Your assignment: Take the material below and reproduce, word for word, only the lines from the line with "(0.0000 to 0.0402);" through the line with "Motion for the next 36".

Information provided:
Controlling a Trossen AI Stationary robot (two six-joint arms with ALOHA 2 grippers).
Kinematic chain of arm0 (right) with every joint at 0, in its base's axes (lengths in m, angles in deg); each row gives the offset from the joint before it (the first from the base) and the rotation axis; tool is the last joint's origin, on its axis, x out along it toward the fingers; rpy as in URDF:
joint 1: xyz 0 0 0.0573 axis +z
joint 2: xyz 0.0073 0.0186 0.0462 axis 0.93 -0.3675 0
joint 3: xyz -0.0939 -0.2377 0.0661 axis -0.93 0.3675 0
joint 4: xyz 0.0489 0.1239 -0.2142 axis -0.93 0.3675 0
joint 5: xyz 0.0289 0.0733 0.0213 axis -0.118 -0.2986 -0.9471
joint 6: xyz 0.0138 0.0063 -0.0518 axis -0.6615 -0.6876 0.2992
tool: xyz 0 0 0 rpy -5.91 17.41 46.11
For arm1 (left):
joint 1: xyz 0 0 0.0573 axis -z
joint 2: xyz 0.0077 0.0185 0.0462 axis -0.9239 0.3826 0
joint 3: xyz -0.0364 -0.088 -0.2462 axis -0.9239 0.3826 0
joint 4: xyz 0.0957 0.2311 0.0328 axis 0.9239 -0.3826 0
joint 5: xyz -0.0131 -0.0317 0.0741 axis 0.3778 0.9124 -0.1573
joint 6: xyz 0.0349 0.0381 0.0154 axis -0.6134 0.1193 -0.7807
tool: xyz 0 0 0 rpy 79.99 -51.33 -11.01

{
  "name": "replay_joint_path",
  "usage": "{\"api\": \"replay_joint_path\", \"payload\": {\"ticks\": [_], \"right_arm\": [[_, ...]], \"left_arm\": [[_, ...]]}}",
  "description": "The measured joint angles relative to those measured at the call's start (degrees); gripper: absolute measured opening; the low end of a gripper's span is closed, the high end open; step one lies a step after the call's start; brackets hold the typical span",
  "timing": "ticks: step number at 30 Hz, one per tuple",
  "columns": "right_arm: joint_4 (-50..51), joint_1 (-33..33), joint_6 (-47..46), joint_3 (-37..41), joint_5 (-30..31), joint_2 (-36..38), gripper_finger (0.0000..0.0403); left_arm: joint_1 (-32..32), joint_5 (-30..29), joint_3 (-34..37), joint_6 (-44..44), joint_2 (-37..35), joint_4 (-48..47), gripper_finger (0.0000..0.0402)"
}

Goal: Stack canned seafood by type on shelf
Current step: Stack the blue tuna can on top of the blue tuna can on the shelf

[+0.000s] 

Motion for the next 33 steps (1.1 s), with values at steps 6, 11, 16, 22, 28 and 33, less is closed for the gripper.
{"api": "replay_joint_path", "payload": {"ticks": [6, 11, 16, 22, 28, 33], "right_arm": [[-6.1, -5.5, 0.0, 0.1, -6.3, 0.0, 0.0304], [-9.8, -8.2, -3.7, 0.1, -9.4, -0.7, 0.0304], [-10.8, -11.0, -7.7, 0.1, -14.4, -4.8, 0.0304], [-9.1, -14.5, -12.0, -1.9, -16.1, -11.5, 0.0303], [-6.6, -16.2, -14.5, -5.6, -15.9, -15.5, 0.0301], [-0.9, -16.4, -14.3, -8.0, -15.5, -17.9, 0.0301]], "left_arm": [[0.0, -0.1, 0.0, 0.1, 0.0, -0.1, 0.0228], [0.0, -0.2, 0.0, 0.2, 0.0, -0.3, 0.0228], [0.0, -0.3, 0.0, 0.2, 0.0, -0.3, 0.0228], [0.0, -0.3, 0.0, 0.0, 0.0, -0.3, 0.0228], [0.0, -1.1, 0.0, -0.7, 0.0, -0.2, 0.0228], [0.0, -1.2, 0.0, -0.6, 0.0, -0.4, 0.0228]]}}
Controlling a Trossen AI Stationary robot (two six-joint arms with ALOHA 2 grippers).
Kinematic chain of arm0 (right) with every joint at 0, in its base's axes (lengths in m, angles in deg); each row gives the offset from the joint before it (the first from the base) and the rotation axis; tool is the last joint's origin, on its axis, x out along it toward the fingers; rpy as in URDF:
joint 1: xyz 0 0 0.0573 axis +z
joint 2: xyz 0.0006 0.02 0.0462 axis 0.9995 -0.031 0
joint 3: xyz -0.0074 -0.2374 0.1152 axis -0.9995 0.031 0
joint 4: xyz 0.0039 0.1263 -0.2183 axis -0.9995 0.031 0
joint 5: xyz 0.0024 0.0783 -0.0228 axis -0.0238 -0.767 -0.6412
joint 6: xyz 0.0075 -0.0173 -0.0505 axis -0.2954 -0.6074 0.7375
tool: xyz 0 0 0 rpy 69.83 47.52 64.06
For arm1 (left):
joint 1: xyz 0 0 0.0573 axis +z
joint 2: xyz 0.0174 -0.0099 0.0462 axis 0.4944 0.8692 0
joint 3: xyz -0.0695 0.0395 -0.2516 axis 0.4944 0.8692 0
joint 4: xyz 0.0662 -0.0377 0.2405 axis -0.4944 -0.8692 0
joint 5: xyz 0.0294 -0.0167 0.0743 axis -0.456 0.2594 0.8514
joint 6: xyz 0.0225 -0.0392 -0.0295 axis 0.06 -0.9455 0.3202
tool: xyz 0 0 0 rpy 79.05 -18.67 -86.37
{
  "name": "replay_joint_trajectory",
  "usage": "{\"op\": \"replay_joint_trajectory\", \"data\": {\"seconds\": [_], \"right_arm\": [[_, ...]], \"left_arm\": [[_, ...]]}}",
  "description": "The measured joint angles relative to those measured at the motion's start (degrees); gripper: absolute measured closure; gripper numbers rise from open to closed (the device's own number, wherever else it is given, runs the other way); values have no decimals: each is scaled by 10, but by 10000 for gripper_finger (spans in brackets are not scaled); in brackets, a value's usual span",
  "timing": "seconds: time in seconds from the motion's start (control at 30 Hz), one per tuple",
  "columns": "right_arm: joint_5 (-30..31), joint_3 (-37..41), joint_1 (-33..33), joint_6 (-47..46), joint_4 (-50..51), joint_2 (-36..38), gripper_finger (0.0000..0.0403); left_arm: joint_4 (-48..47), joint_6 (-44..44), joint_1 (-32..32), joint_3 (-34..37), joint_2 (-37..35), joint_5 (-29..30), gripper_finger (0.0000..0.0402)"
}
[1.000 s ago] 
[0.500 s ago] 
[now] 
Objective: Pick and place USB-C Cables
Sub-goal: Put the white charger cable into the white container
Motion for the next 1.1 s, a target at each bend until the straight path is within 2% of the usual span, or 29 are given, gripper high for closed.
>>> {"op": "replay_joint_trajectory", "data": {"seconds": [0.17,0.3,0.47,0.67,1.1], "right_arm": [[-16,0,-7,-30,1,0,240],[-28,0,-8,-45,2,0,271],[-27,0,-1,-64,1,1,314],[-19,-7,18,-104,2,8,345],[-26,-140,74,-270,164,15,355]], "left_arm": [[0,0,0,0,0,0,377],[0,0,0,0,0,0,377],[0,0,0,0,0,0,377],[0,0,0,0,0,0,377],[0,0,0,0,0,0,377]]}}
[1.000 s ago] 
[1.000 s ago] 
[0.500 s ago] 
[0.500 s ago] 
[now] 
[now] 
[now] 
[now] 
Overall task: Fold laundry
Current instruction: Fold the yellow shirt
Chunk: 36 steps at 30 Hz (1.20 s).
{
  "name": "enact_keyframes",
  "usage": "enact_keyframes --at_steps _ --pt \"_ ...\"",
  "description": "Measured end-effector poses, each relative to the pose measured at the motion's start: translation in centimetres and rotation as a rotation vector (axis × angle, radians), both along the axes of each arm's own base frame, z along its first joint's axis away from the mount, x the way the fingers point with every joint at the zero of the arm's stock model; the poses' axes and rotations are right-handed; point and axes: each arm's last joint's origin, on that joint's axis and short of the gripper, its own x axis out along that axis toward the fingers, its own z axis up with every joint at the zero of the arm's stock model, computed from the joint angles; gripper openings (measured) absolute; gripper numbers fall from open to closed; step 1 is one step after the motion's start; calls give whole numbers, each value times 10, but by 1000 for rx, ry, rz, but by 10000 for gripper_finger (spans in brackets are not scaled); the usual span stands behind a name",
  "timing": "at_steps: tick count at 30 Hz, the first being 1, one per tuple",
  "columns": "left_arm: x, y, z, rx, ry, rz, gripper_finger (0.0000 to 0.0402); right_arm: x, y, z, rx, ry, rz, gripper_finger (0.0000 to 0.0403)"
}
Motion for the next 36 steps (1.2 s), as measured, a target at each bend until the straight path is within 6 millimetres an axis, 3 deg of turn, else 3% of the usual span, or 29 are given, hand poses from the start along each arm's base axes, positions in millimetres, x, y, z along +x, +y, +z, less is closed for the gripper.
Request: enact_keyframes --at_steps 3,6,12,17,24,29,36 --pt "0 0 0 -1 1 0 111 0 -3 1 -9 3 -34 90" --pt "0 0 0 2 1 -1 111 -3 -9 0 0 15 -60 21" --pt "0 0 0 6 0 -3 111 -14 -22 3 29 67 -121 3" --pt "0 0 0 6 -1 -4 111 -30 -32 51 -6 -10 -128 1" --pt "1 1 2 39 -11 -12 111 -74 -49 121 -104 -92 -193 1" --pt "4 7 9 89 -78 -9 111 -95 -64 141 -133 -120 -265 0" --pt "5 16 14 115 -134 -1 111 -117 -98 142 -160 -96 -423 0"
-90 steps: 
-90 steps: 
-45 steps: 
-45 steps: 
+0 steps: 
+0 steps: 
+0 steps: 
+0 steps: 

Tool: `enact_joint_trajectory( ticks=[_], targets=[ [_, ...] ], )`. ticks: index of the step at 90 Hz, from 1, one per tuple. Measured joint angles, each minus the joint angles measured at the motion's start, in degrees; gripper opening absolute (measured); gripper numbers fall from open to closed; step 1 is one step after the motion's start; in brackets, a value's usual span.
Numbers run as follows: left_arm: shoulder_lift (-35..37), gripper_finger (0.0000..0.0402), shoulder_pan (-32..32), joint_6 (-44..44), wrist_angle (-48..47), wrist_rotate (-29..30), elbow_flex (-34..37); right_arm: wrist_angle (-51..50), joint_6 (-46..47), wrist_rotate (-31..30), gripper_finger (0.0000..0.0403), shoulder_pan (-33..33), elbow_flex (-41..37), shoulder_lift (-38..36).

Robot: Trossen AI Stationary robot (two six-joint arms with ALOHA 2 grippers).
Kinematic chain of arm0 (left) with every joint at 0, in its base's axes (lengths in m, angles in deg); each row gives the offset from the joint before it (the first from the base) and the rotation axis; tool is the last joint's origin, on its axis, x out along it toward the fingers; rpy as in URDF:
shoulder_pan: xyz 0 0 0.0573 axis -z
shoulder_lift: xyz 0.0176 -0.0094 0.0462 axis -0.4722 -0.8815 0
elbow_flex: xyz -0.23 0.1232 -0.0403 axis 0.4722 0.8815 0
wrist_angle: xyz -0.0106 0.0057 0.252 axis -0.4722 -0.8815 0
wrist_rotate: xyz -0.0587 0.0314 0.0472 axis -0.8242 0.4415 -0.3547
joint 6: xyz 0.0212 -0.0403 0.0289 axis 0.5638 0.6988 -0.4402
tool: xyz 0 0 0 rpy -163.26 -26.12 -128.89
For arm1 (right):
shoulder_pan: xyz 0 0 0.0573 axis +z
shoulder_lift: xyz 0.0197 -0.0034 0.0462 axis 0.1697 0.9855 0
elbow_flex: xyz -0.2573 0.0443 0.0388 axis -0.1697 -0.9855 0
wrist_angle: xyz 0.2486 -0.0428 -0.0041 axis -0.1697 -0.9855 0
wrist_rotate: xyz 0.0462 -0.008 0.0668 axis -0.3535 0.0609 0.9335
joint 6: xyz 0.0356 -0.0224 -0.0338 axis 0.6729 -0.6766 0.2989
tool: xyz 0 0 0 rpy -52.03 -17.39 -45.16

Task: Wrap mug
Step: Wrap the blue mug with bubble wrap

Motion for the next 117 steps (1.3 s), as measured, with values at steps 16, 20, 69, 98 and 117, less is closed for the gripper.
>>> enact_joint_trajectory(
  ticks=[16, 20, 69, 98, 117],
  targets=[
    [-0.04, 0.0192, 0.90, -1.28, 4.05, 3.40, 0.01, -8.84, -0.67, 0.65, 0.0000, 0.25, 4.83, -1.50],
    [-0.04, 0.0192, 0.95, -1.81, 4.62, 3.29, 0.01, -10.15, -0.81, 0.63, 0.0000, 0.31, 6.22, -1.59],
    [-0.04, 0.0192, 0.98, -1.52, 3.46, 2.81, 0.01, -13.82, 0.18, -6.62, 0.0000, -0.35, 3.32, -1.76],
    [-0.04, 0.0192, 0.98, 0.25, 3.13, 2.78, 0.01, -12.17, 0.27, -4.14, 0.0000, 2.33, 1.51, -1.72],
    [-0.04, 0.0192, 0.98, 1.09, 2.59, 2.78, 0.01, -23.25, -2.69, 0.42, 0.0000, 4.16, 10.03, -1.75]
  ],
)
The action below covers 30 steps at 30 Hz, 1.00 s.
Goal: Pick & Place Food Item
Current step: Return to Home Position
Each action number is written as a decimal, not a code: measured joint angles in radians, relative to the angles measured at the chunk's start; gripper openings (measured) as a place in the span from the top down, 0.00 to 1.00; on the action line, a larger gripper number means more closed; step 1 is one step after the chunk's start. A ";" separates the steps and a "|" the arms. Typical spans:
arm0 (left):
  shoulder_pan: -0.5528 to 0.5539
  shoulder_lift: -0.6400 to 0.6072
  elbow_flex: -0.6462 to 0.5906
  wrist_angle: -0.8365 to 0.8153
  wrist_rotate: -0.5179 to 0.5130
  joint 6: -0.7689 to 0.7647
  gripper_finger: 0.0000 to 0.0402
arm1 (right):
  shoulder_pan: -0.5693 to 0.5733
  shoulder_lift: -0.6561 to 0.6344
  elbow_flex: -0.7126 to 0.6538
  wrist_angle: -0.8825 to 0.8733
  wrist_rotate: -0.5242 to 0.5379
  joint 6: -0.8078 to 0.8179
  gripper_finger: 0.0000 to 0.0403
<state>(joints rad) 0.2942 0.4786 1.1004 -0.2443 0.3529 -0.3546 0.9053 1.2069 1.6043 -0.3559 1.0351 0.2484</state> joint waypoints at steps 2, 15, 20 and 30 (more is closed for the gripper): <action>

Response:
  "columns": "left_arm: x, y, z, rx, ry, rz, gripper_finger (0.0000 to 0.0402); right_arm: x, y, z, rx, ry, rz, gripper_finger (0.0000 to 0.0403)"
}
Motion for the next 36 steps (1.2 s), as measured, a target at each bend until the straight path is within 6 millimetres an axis, 3 deg of turn, else 3% of the usual span, or 29 are given, hand poses from the start along each arm's base axes, positions in millimetres, x, y, z along +x, +y, +z, less is closed for the gripper.

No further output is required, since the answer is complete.